Sono in tutto 36 i migranti risultati positivi al Covid 19: 26 a Potenza e 10 nella provincia di Matera. Lo comunica la Task force regionale della Basilicata.

Per quanto riguarda la città capoluogo, gli esami hanno riguardato 50 persone, tutte di sesso maschile, provenienti dal Bangladesh e arrivate in pullman a Potenza nella notte del 15 luglio. I migranti erano sbarcati a Lampedusa l’11 luglio dalla Libia e subito dopo trasferiti ad Agrigento, da dove sono partiti per il capoluogo lucano. Appena arrivati, sono stati accolti in due diverse strutture e, come assicurato dagli enti che hanno la responsabilità della gestione, sono stati messi in quarantena e poi presi in carico dall’US Covid di Potenza che ha eseguito i tamponi. Su un gruppo di dieci migranti, ospitati in una prima struttura, i tamponi sono stati effettuati il 17 luglio e processati il 18. Sono risultati tre positivi. Sono stati sottoposti a tampone anche i 5 operatori, risultati negativi. Sull’altro gruppo di 40 migranti, ospitati in una seconda struttura, i tamponi sono stati eseguiti ieri. 23 ospiti sono risultati positivi al Coronavirus. Il tampone è stato esteso agli 11 operatori, risultati tutti negativi.

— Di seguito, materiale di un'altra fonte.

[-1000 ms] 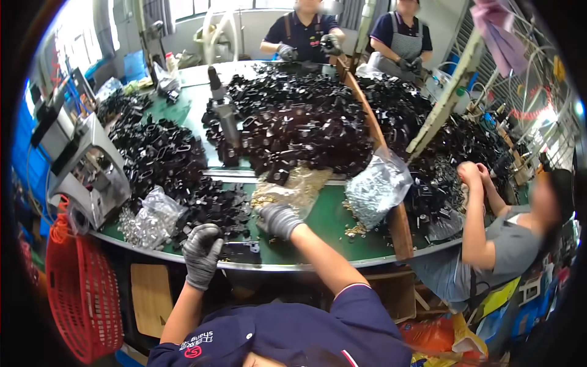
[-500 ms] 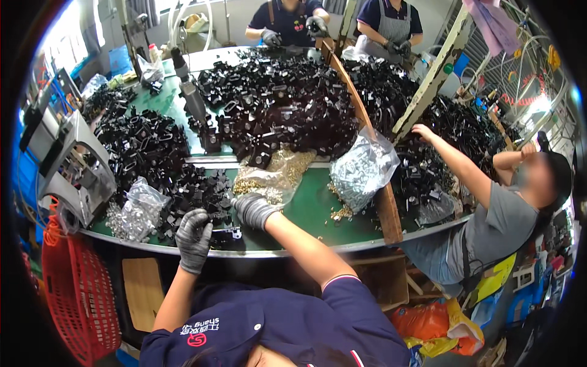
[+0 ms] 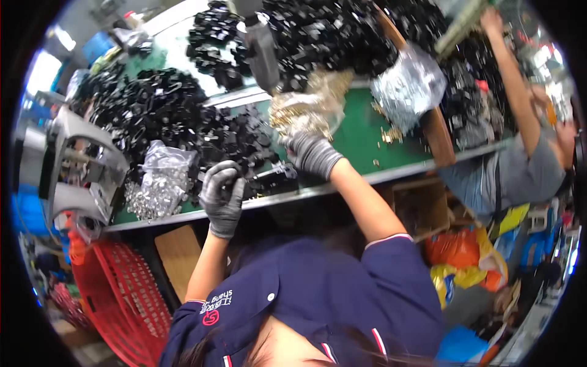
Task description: The recorder is assembling small hardware components by inserting brass pins and using a pneumatic press at a factory workstation.
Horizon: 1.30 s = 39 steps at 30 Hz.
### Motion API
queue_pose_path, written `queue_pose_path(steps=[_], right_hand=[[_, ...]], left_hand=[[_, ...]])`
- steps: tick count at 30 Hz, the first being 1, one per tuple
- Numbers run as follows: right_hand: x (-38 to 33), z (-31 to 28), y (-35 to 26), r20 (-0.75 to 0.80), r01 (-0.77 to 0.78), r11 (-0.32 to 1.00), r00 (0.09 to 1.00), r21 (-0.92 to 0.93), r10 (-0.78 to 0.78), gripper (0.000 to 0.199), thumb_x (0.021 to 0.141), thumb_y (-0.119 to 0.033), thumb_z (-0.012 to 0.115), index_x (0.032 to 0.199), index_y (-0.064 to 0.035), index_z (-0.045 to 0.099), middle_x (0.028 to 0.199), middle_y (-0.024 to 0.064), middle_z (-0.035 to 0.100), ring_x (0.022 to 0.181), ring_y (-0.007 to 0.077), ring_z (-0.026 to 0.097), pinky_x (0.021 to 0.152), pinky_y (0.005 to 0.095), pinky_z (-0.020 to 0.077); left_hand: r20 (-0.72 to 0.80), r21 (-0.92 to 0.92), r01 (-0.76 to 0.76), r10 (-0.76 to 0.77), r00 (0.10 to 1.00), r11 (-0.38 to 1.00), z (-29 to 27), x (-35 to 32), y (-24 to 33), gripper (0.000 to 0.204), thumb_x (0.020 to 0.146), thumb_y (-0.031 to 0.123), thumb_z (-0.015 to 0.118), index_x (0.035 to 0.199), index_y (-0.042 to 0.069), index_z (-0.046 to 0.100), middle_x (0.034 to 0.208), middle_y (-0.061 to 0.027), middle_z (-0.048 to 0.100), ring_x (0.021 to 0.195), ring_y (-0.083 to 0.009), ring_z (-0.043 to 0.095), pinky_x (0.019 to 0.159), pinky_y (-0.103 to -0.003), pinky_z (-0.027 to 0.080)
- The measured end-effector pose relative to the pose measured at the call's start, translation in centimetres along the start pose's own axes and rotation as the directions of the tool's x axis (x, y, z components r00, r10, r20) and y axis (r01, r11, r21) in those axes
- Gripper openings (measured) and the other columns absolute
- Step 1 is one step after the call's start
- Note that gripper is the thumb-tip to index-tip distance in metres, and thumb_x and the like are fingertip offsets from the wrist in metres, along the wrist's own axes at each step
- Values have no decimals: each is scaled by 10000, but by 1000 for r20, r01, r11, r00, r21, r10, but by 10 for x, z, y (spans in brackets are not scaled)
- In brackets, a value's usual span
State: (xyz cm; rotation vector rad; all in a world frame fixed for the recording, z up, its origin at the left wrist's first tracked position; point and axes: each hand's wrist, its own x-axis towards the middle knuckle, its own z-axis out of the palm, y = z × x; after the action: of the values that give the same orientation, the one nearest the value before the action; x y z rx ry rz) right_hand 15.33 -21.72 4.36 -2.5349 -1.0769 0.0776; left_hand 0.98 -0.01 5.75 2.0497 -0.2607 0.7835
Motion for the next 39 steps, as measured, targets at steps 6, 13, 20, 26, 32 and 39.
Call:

Per quanto riguarda la provincia di Matera, sono stati effettuati tamponi su un gruppo di 12 migranti e di questi 10 sono risultati positivi. I migranti, originari tutti del Bangladesh e arrivati il 15 luglio, sono attualmente in isolamento in una struttura dedicata nella città di Irsina. Gli operatori della struttura e gli altri ospiti della stessa saranno sottoposti a tampone nella giornata di domani. Tutti i positivi, al momento dell’esecuzione dei tamponi, erano asintomatici.

Ho sentito i Prefetti di Potenza e Matera e insieme abbiamo concordato di evitare gli spostamenti in uscita dalle strutture di Irsina e Potenza da parte degli immigrati giunti nelle ultime ore nella nostra regione – dichiara Vito Bardi, Presidente della Regione -. Chiediamo con forza al Governo di intervenire per monitorare i flussi che stanno avvenendo nel Sud Italia di persone arrivate nel nostro Paese senza adeguati controlli sanitari. Non vogliamo che tutti gli sforzi dei lucani di questi mesi, che ci hanno portato a essere la prima regione Covid free d’Italia, siano vanificati da test sierologici evidentemente inefficaci. Bloccare spostamenti a rischio, monitorare la situazione, effettuare tamponi in tutte le zone a rischio e presidiare il territorio. Vigilanza al massimo e tolleranza zero. La priorità del Governo deve essere quella di tutelare la salute, non di allargare le maglie senza garantire controlli adeguati. Bisogna dare alle Regioni strumenti necessari per tutelare le comunità locali”.

– Chiara Di Miele –

Un commento

  1. Rosa Smaldone says:

    I ragazzi immigrati sono ben inseriti nel nostro territorio mai avuto alcun problema riguardo le regole, vogliamo solo che vengono fatti i controlli allo sbarco prima di portarli a Irsina. Saranno sempre i benvenuti.